Exercise brief =>
Without including any pictures, write out the data below exactly.
^^^^
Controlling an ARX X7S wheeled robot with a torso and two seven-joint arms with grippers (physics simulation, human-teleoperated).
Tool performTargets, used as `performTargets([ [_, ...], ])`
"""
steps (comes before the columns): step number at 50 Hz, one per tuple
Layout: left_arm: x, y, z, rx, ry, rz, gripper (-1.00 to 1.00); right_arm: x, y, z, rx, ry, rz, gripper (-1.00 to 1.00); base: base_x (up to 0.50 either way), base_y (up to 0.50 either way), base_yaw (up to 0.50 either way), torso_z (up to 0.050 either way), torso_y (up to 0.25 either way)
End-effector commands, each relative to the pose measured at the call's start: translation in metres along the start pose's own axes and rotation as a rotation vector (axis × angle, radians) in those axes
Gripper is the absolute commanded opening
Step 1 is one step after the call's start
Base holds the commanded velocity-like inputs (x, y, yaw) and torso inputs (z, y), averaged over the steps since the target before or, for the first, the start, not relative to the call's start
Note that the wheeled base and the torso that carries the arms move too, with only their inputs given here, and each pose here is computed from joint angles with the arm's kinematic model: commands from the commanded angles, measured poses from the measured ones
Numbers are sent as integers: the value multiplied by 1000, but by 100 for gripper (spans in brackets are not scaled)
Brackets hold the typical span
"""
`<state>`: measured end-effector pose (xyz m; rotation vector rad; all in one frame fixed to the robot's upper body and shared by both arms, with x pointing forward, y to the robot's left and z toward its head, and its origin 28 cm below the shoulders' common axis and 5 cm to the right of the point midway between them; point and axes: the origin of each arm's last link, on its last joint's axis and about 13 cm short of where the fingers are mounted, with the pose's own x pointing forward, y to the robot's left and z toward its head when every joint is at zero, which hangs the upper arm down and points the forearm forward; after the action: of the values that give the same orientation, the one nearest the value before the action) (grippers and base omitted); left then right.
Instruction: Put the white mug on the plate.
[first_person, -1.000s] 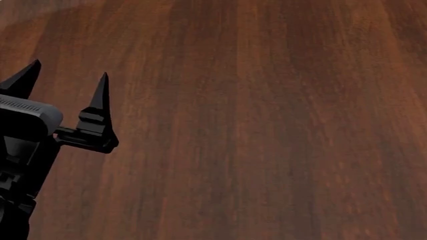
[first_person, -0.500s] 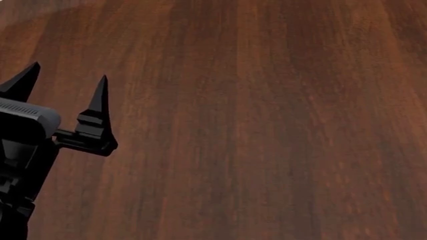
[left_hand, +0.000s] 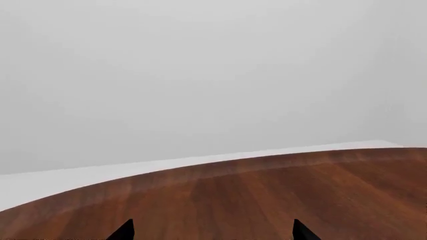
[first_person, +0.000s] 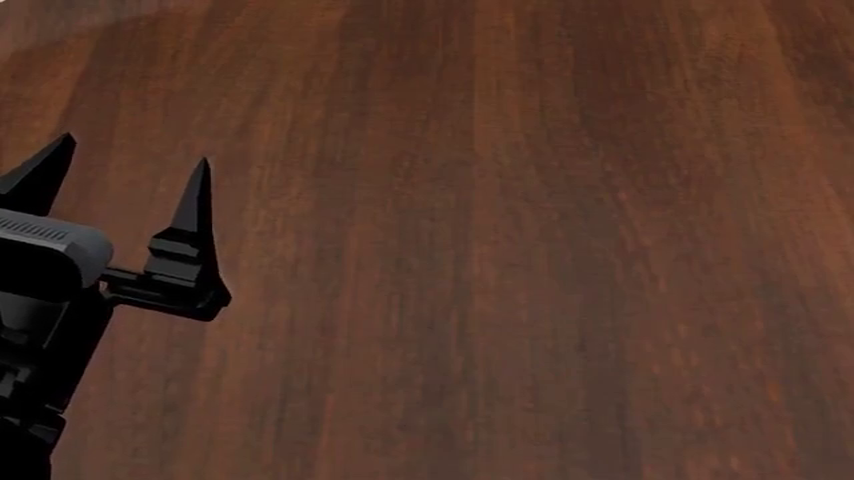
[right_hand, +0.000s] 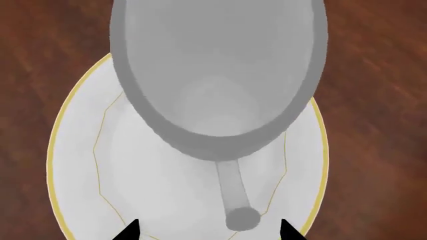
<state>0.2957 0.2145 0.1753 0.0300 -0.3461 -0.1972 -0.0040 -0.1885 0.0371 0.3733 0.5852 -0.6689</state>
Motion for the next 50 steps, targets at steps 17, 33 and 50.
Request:
performTargets([
  [17, -9, 0, 3, -1, -8, 4, 100, -35, -5, 60, -23, -194, -71, 100, 0, 0, 0, 0, 0],
  [33, -18, 4, 8, -6, -16, 20, 100, -63, -1, 84, -86, -304, -55, 100, 0, 0, 0, 0, 0],
  [50, -22, 4, 11, -2, -17, 26, 100, -91, -30, 107, -149, -464, -25, 100, 0, 0, 0, 0, 0],
])
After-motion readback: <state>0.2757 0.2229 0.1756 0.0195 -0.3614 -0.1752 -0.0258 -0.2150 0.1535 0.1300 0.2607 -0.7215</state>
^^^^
Written answer =>
Controlling an ARX X7S wheeled robot with a torso and two seven-joint arms with grippers (physics simulation, human-teleoperated).
Tool performTargets, used as `performTargets([ [_, ...], ])`
"""
steps (comes before the columns): step number at 50 Hz, one per tuple
Layout: left_arm: x, y, z, rx, ry, rz, gripper (-1.00 to 1.00); right_arm: x, y, z, rx, ry, rz, gripper (-1.00 to 1.00); base: base_x (up to 0.50 either way), base_y (up to 0.50 either way), base_yaw (up to 0.50 either way), torso_z (up to 0.050 either way), torso_y (up to 0.25 either way)
End-effector commands, each relative to the pose measured at the call's start: translation in metres along the start pose's own axes and rotation as a rotation vector (axis × angle, radians) in those axes
Gripper is the absolute commanded opening
Step 1 is one step after the call's start
Base holds the commanded velocity-like inputs (x, y, yaw) and torso inputs (z, y), averaged over the steps since the target before or, for the first, the start, not relative to the call's start
Note that the wheeled base and the torso that carries the arms move too, with only their inputs given here, and each pose here is computed from joint angles with the arm's kinematic model: commands from the commanded angles, measured poses from the measured ones
Numbers are sent as integers: the value multiplied by 1000, but by 100 for gripper (spans in brackets are not scaled)
Brackets hold the typical span
"""
`<state>`: measured end-effector pose (xyz m; rotation vector rad; all in one frame fixed to the robot's upper body and shared by both arms, with x pointing forward, y to the robot's left and z toward its head, and its origin 28 cm below the shoulders' common axis and 5 cm to the right of the point midway between them; point and axes: the origin of each arm's last link, on its last joint's axis and about 13 cm short of where the fingers are mounted, with the pose's own x pointing forward, y to the robot's left and z toward its head when every joint is at zero, which hangs the upper arm down and points the forearm forward; after the action: of the values that give the same orientation, the one nearest the value before the action) (grippers and base omitted); left then right.
Instruction: Put the white mug on the plate.
[first_person, -1.000s] 
[first_person, -0.500s] 
[left_hand, +0.000s] 
[first_person, +0.000s] 
[right_hand, +0.000s] 
<state>0.2957 0.2145 0.1753 0.0300 -0.3461 -0.1972 -0.0040 -0.1885 0.0371 0.3733 0.5852 -0.6689</state>
Motion for the next 50 steps, targets at steps 17, 33 and 50.
Request:
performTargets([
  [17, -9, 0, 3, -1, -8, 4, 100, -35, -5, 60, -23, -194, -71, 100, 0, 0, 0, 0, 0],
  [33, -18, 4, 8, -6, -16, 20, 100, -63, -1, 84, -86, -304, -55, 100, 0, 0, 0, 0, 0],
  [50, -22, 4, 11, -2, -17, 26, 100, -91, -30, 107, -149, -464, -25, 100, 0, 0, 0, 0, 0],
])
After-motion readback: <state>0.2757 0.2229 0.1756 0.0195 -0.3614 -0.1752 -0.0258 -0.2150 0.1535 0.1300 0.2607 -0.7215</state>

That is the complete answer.